**Exercise prompt:**
Only one range belongs in the answer: the line holding "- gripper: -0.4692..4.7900" through the last line of the records, reproduced as is.

Items listed in a dataset
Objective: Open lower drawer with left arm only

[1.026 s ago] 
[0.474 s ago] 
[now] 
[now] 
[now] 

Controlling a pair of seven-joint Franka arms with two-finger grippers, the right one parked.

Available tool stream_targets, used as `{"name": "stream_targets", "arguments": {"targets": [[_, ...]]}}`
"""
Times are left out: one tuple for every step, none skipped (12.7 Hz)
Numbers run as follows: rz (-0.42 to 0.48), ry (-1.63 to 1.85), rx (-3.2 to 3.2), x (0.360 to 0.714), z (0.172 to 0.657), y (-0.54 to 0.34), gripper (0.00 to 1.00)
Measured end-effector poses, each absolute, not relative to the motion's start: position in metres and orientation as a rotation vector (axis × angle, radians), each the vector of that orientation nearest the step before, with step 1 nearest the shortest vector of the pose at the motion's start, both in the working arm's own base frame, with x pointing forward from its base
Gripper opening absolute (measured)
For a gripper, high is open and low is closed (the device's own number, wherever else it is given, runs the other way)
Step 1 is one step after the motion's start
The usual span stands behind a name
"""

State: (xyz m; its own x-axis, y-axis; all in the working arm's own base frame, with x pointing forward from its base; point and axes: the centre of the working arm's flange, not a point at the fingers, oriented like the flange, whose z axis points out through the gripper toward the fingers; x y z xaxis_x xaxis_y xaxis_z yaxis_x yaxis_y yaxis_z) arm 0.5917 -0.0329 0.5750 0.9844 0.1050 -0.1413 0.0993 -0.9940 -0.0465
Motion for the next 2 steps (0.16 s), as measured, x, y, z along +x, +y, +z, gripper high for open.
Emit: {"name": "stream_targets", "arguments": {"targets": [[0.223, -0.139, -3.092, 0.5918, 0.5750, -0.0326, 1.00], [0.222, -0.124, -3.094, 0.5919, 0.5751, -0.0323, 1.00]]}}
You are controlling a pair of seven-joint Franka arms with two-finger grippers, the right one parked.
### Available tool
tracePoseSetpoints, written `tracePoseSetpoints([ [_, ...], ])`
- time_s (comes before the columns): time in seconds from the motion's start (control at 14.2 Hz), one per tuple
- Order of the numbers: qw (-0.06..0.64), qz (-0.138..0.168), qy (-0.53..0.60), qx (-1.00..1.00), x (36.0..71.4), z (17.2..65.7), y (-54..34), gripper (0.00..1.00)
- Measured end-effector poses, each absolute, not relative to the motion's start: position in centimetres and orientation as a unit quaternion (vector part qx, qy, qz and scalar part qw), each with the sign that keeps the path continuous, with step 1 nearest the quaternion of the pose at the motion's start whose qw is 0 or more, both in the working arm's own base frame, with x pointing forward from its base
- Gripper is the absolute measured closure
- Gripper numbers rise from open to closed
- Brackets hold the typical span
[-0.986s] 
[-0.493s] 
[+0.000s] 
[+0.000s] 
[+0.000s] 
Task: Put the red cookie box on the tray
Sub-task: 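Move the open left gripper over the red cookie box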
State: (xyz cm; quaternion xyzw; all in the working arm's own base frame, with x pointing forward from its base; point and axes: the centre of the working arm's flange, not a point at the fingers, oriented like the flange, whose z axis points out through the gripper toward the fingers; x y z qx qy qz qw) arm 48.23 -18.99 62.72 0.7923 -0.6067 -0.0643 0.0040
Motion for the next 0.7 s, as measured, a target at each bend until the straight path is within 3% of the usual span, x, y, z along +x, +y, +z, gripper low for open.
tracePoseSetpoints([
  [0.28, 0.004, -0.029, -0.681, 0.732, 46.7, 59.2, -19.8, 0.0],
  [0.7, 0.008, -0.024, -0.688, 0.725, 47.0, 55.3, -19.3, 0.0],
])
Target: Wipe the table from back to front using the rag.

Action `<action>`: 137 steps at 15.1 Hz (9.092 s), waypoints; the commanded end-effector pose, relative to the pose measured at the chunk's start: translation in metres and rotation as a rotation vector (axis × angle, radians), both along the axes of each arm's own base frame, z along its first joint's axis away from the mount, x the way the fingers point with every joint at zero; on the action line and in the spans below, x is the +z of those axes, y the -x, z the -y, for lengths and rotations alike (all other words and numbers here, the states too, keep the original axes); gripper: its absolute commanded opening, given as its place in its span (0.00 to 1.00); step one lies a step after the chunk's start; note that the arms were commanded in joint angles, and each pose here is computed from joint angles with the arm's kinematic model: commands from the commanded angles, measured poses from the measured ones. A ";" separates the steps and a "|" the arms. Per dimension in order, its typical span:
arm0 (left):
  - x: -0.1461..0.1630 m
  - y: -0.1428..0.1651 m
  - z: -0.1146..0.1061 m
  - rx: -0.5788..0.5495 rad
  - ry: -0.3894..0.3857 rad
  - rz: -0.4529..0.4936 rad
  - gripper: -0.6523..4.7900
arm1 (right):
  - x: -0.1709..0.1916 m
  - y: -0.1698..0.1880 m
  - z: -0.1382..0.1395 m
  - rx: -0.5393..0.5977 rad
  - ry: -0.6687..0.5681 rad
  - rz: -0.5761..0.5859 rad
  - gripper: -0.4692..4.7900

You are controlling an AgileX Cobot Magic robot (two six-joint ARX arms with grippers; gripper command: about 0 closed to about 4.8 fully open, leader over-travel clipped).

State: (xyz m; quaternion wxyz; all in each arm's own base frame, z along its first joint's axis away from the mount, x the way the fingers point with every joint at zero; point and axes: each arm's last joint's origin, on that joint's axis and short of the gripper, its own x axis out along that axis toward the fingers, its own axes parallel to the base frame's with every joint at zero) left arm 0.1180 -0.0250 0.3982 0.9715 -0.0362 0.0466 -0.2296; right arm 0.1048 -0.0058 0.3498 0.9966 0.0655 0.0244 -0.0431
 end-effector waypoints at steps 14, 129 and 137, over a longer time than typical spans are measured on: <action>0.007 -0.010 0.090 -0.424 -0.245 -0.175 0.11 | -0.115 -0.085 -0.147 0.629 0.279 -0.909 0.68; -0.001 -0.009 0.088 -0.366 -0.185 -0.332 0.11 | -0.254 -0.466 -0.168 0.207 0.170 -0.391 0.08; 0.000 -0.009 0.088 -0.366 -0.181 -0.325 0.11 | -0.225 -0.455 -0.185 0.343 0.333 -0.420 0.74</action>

**Response area:**
  - gripper: -0.4692..4.7900

You are controlling an AgileX Cobot Magic robot (two six-joint ARX arms with grippers; gripper command: about 0 closed to about 4.8 fully open, leader over-travel clipped).

State: (xyz m; quaternion wxyz; all in each arm's own base frame, z along its first joint's axis away from the mount, x the way the fingers point with every joint at zero; point and axes: each arm's last joint's origin, on that joint's axis and short of the gripper, its own x axis out along that axis toward the fingers, its own axes parallel to the base frame's with every joint at zero) left arm 0.1180 -0.0250 0.3982 0.9715 -0.0362 0.0466 -0.2296; right arm 0.1048 -0.0058 0.3498 0.9966 0.0655 0.0244 -0.0431
 end-effector waypoints at steps 14, 129 and 137, over a longer time than typical spans are measured on: <action>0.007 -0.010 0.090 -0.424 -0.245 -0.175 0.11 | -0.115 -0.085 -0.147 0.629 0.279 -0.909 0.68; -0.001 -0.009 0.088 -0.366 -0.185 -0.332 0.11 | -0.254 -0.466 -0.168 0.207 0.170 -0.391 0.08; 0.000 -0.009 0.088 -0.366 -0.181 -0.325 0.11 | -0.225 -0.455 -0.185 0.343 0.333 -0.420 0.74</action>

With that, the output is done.